Erika Hilton arruma encrenca até mesmo com ONG feminista e caso vai parar na Justiça

24/03/2026 às 07:00 Política

A deputada federal Erika Hilton (PSOL-SP) é alvo de uma ação civil pública protocolada pela ONG feminista Matria. O processo questiona uma publicação feita pela parlamentar na rede social X no dia 11 de março.
Na postagem, Hilton chamou seus críticos de "transfóbicos e imbeCIS" e "esgoto da sociedade". A deputada também escreveu que eles "podem latir". A publicação ocorreu após sua eleição para presidir a Comissão da Mulher da Câmara dos Deputados.
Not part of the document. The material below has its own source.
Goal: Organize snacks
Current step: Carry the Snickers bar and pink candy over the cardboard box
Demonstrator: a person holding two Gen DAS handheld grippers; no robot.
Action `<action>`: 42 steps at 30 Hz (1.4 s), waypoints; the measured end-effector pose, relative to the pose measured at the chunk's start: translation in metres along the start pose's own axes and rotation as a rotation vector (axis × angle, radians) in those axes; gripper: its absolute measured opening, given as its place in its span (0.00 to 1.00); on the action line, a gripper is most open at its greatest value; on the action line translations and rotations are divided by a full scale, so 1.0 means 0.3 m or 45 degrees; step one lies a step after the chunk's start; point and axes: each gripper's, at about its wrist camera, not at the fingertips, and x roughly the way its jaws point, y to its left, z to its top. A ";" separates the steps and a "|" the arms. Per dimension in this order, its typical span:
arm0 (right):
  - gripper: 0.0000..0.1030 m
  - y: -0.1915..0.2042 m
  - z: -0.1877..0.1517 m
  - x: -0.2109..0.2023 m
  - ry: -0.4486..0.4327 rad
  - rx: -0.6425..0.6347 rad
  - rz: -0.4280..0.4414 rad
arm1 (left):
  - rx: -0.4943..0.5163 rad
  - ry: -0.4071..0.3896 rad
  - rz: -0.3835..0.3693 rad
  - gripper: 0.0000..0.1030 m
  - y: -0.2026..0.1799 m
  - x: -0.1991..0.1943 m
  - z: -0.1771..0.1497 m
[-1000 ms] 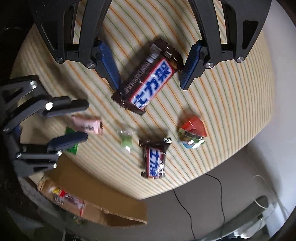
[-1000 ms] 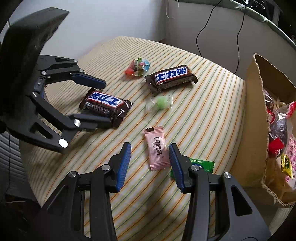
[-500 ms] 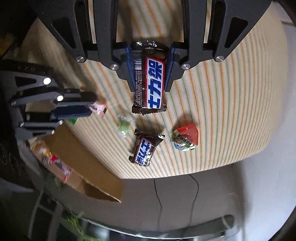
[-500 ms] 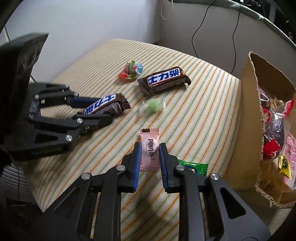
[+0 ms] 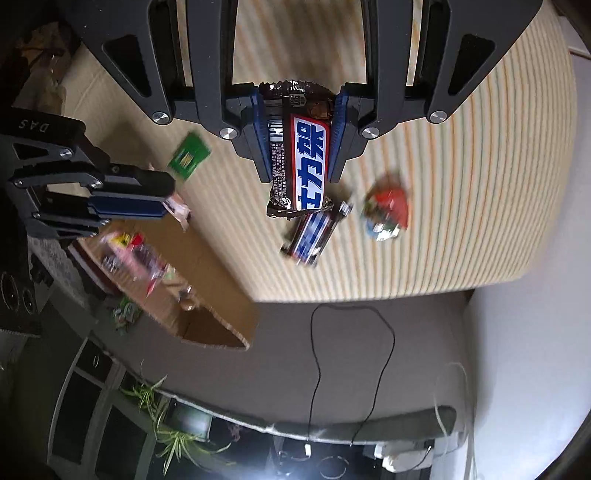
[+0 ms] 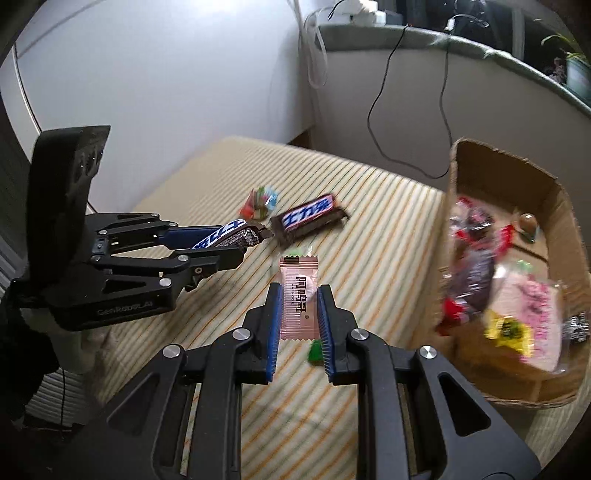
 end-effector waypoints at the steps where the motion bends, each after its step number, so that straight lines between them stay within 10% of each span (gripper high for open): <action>1: 0.19 -0.004 0.005 -0.007 -0.012 0.007 0.000 | 0.000 -0.011 -0.008 0.26 -0.013 0.002 0.015; 24: 0.19 -0.550 0.092 -0.156 -0.125 0.205 -0.246 | 0.136 -0.072 -0.091 0.26 -0.279 0.221 0.367; 42: 0.19 -0.667 0.093 -0.103 -0.086 0.236 -0.268 | 0.244 -0.041 -0.096 0.26 -0.387 0.335 0.462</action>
Ela se tornou a primeira mulher trans a ocupar o cargo.
A Matria solicita que a Justiça condene a deputada a apagar a postagem. A ONG pede ainda que Hilton publique uma retratação em até 24 horas após eventual decisão judicial favorável.
O texto da retratação solicitada pela organização traz os seguintes dizeres:
"Por determinação judicial, venho a público me retratar pelas expressões 'esgoto da sociedade' e 'imbecis', utilizadas em publicação de 11/03/2026, que ofenderam a honra e a dignidade de uma coletividade de mulheres atingidas pelas ofensas".
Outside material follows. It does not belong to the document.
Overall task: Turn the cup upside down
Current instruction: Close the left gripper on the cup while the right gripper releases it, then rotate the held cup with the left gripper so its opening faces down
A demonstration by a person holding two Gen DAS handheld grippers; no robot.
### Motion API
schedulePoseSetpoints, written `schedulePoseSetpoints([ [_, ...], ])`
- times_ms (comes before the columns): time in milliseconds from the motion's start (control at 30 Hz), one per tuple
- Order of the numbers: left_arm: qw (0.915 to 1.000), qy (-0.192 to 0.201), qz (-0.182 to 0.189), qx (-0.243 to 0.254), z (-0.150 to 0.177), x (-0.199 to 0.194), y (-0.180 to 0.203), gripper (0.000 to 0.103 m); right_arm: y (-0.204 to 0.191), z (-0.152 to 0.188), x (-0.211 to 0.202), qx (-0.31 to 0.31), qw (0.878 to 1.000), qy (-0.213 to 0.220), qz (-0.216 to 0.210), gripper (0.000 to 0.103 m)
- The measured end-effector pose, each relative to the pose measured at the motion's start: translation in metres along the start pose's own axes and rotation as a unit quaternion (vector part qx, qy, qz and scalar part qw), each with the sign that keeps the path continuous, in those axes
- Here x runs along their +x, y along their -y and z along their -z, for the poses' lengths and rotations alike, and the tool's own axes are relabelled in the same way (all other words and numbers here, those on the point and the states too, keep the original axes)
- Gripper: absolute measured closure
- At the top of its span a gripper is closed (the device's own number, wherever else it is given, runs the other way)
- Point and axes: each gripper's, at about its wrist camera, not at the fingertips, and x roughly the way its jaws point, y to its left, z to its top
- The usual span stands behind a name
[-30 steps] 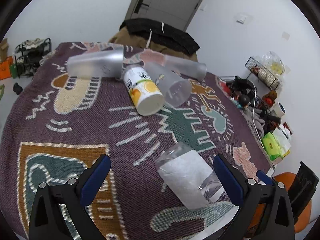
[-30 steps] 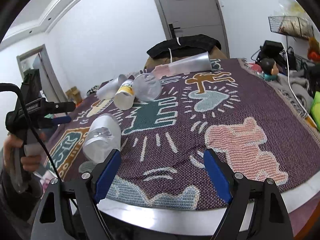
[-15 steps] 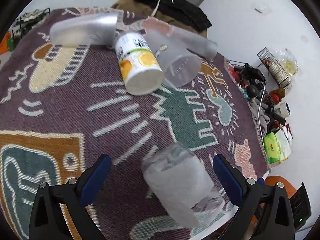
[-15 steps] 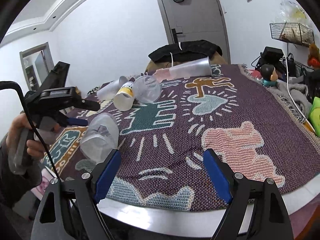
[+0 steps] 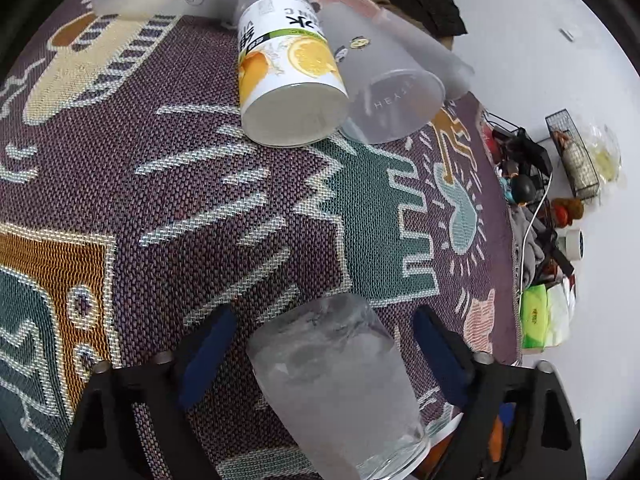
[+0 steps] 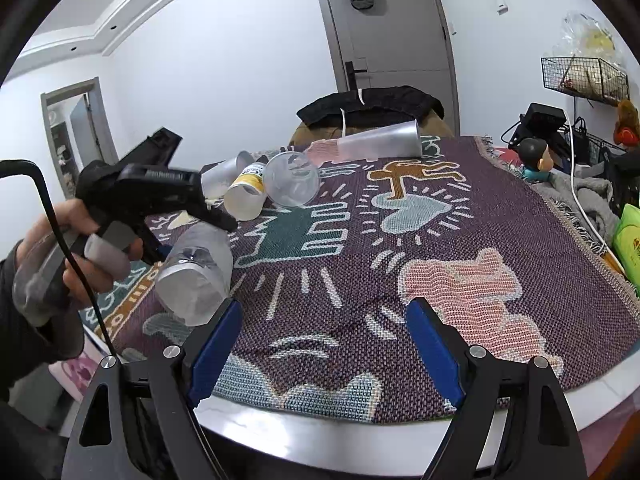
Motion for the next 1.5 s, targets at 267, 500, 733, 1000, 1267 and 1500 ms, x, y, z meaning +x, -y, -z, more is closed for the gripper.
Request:
schedulePoseSetpoints([
  [267,0.9997,0.012,0.006,0.021,0.001,-0.016,0.008,0.034,0.004,0.0,0.001,0.004,1.0,-0.001,0.007,0.019],
  [500,0.982,0.12,-0.027,0.144,0.014,-0.064,0.051,0.034,0.01,0.0,0.004,0.015,1.0,-0.003,0.012,0.019],
  [733,0.9231,0.239,-0.104,0.283,0.043,-0.087,0.09,0.034,0.012,0.0,0.005,0.017,1.0,-0.003,0.015,0.019],
  [1000,0.8683,0.308,-0.158,0.355,0.066,-0.077,0.102,0.034,0.016,0.001,0.005,0.022,1.0,-0.004,0.018,0.019],
  [1267,0.8437,0.357,-0.168,0.364,0.078,-0.062,0.099,0.034,0.018,0.005,0.011,0.027,0.999,-0.013,0.021,0.019],
  [1500,0.8389,0.367,-0.177,0.361,0.072,-0.036,0.097,0.034,0.022,0.006,0.01,0.031,0.999,-0.013,0.026,0.019],
])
A ONG requer que a parlamentar seja condenada ao pagamento de multa de R$ 500 mil. O valor deverá ser destinado ao Fundo de Defesa de Direitos Difusos (FDD), vinculado ao Ministério da Justiça.
Ao fazer a publicação que motivou a ação, a parlamentar comentou sobre sua eleição para a presidência da comissão. Hilton escreveu:
"Hoje fiz história por mim, que tive minha adolescência e minha dignidade roubadas pelo preconceito e discriminação".
A organização feminista acusa a deputada de tentar silenciar adversárias políticas por meio das declarações na rede social. A argumentação da Matria aponta que as expressões utilizadas pela parlamentar teriam como objetivo desqualificar pessoas que discordam de suas posições.
A advogada Aída Laurete de Souza assina a representação em nome da ONG. No documento, consta a seguinte argumentação:
"Este tipo de agressão verbal tem um propósito claro: o silenciamento. Ao desqualificar não a ideia, mas a pessoa (ou o grupo de pessoas), a ré tenta criar um ambiente hostil e intimidatório, onde a discordância é punida com a humilhação pública".
A ação civil pública aguarda análise do Poder Judiciário. O processo envolve questões relacionadas à liberdade de expressão, limites do debate público e responsabilidade de agentes políticos por manifestações em redes sociais.